#### [Exercise brief]
Copy out every line holding the string "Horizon" from the records below.

#### [Material for this task]
--
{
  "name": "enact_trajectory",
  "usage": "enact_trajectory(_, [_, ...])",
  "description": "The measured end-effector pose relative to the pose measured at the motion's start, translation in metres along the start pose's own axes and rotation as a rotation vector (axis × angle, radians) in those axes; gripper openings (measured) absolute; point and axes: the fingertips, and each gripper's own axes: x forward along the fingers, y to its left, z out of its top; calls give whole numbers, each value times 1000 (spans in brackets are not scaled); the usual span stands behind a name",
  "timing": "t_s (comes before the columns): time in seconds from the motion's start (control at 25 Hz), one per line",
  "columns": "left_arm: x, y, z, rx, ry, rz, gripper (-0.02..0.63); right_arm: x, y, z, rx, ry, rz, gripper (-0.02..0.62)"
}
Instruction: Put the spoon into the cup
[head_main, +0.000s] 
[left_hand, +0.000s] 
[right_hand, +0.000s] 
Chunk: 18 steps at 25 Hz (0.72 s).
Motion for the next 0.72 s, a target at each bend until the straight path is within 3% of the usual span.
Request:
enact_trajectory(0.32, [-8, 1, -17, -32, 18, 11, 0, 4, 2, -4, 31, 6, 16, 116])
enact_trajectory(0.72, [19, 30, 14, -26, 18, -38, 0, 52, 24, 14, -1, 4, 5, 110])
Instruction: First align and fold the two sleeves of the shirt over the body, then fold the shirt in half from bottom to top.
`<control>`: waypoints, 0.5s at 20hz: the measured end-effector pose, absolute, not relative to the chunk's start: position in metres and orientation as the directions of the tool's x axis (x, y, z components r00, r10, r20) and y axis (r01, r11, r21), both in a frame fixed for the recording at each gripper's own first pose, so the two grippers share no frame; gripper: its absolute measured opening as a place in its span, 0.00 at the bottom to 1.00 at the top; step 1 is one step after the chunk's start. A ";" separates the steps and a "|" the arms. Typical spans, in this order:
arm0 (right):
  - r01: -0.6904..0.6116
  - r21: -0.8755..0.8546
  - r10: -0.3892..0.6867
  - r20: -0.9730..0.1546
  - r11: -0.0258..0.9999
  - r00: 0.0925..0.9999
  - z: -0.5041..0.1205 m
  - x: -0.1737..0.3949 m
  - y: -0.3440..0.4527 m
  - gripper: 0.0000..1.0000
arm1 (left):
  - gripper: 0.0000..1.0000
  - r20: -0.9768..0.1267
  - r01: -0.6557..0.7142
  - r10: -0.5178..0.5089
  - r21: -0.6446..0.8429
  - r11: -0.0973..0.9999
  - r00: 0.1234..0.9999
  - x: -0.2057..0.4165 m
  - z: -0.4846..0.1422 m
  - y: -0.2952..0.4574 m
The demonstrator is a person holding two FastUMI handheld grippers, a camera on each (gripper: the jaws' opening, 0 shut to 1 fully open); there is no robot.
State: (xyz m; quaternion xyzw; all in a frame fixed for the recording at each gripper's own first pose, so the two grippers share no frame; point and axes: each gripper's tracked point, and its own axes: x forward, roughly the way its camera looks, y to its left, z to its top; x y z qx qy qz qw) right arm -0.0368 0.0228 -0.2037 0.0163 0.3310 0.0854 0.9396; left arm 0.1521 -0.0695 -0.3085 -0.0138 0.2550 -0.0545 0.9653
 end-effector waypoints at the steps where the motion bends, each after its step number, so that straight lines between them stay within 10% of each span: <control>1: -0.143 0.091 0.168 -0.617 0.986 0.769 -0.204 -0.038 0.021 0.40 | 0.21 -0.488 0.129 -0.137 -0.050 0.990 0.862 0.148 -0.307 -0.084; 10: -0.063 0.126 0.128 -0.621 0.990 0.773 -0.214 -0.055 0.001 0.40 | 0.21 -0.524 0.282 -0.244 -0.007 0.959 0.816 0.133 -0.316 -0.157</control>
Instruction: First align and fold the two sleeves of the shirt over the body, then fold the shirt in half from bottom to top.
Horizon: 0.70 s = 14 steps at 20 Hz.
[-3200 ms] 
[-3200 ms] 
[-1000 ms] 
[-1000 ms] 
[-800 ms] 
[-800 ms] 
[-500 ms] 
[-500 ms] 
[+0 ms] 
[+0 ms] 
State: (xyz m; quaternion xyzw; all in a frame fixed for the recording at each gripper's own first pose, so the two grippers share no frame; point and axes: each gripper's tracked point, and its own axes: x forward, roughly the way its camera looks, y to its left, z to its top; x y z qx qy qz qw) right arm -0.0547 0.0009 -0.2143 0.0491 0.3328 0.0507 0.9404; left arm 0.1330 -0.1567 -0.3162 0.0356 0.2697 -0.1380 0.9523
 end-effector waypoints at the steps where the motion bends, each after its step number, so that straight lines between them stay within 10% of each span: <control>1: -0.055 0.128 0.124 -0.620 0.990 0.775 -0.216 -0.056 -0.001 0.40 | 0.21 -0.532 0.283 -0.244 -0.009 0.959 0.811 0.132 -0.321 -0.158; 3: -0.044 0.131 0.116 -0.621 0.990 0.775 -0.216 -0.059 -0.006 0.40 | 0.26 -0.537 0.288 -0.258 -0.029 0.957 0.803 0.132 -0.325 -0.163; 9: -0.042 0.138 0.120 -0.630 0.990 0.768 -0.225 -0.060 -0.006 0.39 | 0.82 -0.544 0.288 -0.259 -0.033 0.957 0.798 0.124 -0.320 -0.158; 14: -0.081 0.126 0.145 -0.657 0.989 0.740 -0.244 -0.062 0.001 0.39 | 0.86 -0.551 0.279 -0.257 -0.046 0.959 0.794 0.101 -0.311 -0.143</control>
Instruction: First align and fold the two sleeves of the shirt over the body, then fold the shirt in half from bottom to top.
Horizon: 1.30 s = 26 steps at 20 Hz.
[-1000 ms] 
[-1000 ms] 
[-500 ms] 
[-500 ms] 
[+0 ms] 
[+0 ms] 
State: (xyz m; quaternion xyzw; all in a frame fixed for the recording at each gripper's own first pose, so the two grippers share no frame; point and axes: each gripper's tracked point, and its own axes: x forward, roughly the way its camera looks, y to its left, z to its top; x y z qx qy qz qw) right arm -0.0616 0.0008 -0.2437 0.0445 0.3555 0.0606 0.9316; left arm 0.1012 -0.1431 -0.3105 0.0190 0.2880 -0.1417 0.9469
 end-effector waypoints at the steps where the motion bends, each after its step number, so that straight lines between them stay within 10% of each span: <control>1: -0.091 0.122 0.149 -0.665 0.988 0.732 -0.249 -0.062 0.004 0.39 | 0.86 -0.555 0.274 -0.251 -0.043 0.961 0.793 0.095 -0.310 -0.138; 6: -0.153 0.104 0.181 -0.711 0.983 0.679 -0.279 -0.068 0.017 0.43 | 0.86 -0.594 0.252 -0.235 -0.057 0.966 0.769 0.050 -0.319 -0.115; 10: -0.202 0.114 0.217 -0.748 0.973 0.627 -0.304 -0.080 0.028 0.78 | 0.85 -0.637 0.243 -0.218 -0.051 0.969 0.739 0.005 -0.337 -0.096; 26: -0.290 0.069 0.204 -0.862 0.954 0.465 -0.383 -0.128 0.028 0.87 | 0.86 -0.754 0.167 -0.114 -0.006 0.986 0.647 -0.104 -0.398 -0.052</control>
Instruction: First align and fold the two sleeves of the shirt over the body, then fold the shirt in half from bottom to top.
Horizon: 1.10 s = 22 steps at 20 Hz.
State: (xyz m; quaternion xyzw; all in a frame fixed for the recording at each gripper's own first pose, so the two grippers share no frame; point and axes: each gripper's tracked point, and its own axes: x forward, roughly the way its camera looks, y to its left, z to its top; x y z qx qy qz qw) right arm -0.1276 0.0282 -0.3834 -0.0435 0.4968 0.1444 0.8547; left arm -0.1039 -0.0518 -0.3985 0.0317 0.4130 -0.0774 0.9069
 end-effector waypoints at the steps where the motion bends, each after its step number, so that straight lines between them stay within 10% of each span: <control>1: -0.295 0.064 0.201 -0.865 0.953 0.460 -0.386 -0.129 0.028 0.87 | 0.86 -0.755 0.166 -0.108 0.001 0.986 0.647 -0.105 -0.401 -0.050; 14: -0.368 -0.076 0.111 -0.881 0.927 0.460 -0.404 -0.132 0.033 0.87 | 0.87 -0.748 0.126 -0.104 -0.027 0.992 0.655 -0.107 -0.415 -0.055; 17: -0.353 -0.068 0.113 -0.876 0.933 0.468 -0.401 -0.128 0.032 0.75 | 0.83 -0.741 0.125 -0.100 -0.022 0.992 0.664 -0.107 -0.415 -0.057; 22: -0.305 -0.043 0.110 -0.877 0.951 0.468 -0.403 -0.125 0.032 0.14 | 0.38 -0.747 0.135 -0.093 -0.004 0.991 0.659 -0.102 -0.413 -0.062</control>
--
#### [Solution]
Horizon: 0.70 s = 14 steps at 20 Hz.
Horizon: 1.30 s = 26 steps at 20 Hz.
Horizon: 1.10 s = 22 steps at 20 Hz.

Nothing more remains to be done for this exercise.